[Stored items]
_ _ _ _ _
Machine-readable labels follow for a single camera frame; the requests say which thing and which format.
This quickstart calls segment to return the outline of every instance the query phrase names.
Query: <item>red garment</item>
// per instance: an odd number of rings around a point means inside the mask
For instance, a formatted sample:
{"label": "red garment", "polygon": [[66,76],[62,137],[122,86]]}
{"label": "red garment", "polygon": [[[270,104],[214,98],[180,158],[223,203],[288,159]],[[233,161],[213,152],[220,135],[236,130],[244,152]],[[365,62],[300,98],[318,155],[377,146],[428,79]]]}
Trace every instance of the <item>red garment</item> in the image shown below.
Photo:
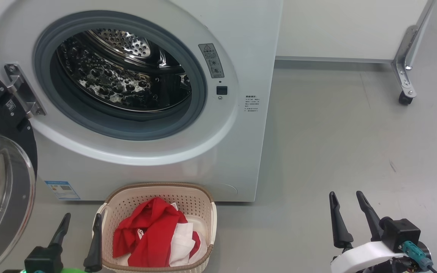
{"label": "red garment", "polygon": [[[128,265],[134,267],[170,266],[171,239],[177,223],[187,223],[183,213],[159,197],[140,204],[124,219],[114,232],[113,257],[131,253]],[[144,231],[139,239],[138,229]],[[190,257],[199,249],[200,240],[193,232],[195,246]]]}

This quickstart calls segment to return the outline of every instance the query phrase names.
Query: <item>blue and white sticker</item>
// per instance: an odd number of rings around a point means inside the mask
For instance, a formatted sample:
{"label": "blue and white sticker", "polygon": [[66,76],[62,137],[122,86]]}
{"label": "blue and white sticker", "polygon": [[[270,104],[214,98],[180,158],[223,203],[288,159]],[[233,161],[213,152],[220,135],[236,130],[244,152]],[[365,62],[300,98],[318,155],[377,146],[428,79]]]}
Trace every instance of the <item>blue and white sticker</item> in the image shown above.
{"label": "blue and white sticker", "polygon": [[80,200],[80,197],[67,181],[45,181],[45,183],[60,200]]}

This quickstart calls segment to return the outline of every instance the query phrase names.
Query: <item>floor scratch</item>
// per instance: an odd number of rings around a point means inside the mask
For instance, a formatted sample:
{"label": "floor scratch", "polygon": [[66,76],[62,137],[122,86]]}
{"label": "floor scratch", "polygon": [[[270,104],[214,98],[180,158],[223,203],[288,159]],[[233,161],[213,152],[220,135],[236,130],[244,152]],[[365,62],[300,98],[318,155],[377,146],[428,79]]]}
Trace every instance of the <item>floor scratch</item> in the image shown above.
{"label": "floor scratch", "polygon": [[367,103],[369,104],[369,109],[371,109],[371,107],[370,107],[370,102],[369,102],[369,97],[368,97],[368,95],[367,95],[367,91],[365,90],[364,79],[362,78],[362,72],[359,72],[359,74],[360,74],[360,80],[362,81],[362,86],[363,86],[363,88],[364,88],[365,97],[366,97],[366,99],[367,99]]}
{"label": "floor scratch", "polygon": [[394,173],[397,173],[396,171],[396,167],[394,166],[394,163],[389,159],[389,163],[390,163],[390,167],[392,168],[392,170],[394,171]]}

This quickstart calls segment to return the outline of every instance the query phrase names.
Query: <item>metal stand leg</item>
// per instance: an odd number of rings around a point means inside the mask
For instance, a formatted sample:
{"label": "metal stand leg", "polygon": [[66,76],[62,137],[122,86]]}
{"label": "metal stand leg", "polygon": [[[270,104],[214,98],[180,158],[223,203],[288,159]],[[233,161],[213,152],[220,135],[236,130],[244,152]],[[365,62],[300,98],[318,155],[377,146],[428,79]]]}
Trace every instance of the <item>metal stand leg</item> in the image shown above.
{"label": "metal stand leg", "polygon": [[414,57],[419,47],[419,41],[423,36],[434,2],[435,0],[428,0],[418,23],[407,28],[399,50],[397,50],[396,56],[392,61],[392,69],[394,69],[397,82],[402,88],[401,95],[399,95],[399,103],[403,105],[411,104],[412,99],[416,97],[416,91],[407,73],[412,69]]}

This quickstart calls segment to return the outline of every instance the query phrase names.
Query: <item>laundry basket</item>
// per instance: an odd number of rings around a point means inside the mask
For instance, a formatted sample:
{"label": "laundry basket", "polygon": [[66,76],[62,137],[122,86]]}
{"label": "laundry basket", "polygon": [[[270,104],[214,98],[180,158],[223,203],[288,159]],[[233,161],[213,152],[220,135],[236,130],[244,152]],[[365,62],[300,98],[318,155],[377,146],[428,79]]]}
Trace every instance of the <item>laundry basket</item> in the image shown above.
{"label": "laundry basket", "polygon": [[[189,222],[199,229],[208,245],[207,253],[199,261],[175,267],[130,267],[118,264],[113,258],[114,231],[119,223],[131,216],[143,202],[160,197],[166,202],[176,203]],[[210,193],[199,185],[186,183],[140,183],[127,185],[107,197],[97,213],[102,214],[102,265],[117,273],[201,273],[208,264],[214,247],[217,231],[217,208]]]}
_ _ _ _ _
What to do = Once the pictures are set aside, restate the remaining data above exactly.

Solution to the exercise =
Machine-readable labels follow for a single camera frame; the requests say which thing and which format.
This quickstart calls segment to return the outline of every instance the query phrase names.
Query: <item>red garment</item>
// per instance: an odd number of rings around a point means inside the mask
For instance, a formatted sample:
{"label": "red garment", "polygon": [[66,76],[62,137],[122,86]]}
{"label": "red garment", "polygon": [[[270,104],[214,98],[180,158],[223,203],[288,159]],[[233,161],[213,152],[220,135],[236,130],[244,152]],[[365,62],[300,98],[318,155],[377,146],[428,79]]]}
Trace every instance of the <item>red garment</item> in the image shown below.
Photo:
{"label": "red garment", "polygon": [[[128,265],[134,267],[170,266],[171,239],[177,223],[187,223],[183,213],[159,197],[140,204],[124,219],[114,232],[113,257],[131,253]],[[144,231],[139,239],[138,229]],[[190,257],[199,249],[200,240],[193,232],[195,246]]]}

This quickstart calls segment to return the outline of every instance the query phrase names.
Query: <item>blue and white sticker</item>
// per instance: an odd number of rings around a point means inside the mask
For instance, a formatted sample:
{"label": "blue and white sticker", "polygon": [[66,76],[62,137],[122,86]]}
{"label": "blue and white sticker", "polygon": [[[270,104],[214,98],[180,158],[223,203],[288,159]],[[233,161],[213,152],[220,135],[236,130],[244,152]],[[365,62],[300,98],[318,155],[377,146],[428,79]]]}
Trace every instance of the <item>blue and white sticker</item> in the image shown above.
{"label": "blue and white sticker", "polygon": [[80,200],[80,197],[67,181],[45,181],[45,183],[60,200]]}

This quickstart calls segment to return the outline of every instance the query phrase names.
Query: <item>floor scratch</item>
// per instance: an odd number of rings around a point means inside the mask
For instance, a formatted sample:
{"label": "floor scratch", "polygon": [[66,76],[62,137],[122,86]]}
{"label": "floor scratch", "polygon": [[[270,104],[214,98],[180,158],[223,203],[288,159]],[[233,161],[213,152],[220,135],[236,130],[244,152]],[[365,62],[300,98],[318,155],[377,146],[428,79]]]}
Trace every instance of the <item>floor scratch</item> in the image shown above.
{"label": "floor scratch", "polygon": [[367,103],[369,104],[369,109],[371,109],[371,107],[370,107],[370,102],[369,102],[369,97],[368,97],[368,95],[367,95],[367,91],[365,90],[364,79],[362,78],[362,72],[359,72],[359,74],[360,74],[360,80],[362,81],[362,86],[363,86],[363,88],[364,88],[365,97],[366,97],[366,99],[367,99]]}
{"label": "floor scratch", "polygon": [[394,173],[397,173],[396,171],[396,167],[394,166],[394,163],[389,159],[389,163],[390,163],[390,167],[392,168],[392,170],[394,171]]}

This quickstart calls segment to return the outline of every instance the query phrase names.
Query: <item>metal stand leg</item>
// per instance: an odd number of rings around a point means inside the mask
For instance, a formatted sample:
{"label": "metal stand leg", "polygon": [[66,76],[62,137],[122,86]]}
{"label": "metal stand leg", "polygon": [[[270,104],[214,98],[180,158],[223,203],[288,159]],[[233,161],[213,152],[220,135],[236,130],[244,152]],[[365,62],[300,98],[318,155],[377,146],[428,79]]]}
Trace every instance of the <item>metal stand leg</item> in the image shown above.
{"label": "metal stand leg", "polygon": [[414,57],[419,47],[419,41],[423,36],[434,2],[435,0],[428,0],[418,23],[407,28],[399,50],[397,50],[396,56],[392,61],[392,69],[394,69],[397,82],[402,88],[401,95],[399,95],[399,103],[403,105],[411,104],[412,99],[416,97],[416,91],[407,73],[412,69]]}

This quickstart calls segment to return the outline of every instance the query phrase names.
Query: <item>laundry basket</item>
// per instance: an odd number of rings around a point means inside the mask
For instance, a formatted sample:
{"label": "laundry basket", "polygon": [[66,76],[62,137],[122,86]]}
{"label": "laundry basket", "polygon": [[[270,104],[214,98],[180,158],[223,203],[288,159]],[[233,161],[213,152],[220,135],[236,130],[244,152]],[[365,62],[300,98],[318,155],[377,146],[428,79]]]}
Trace every instance of the <item>laundry basket</item> in the image shown above.
{"label": "laundry basket", "polygon": [[[189,222],[199,229],[208,245],[207,253],[199,261],[175,267],[130,267],[118,264],[113,258],[114,231],[119,223],[131,216],[143,202],[160,197],[166,202],[176,203]],[[210,193],[199,185],[186,183],[140,183],[127,185],[107,197],[97,213],[102,214],[102,265],[117,273],[201,273],[208,264],[214,247],[217,231],[217,208]]]}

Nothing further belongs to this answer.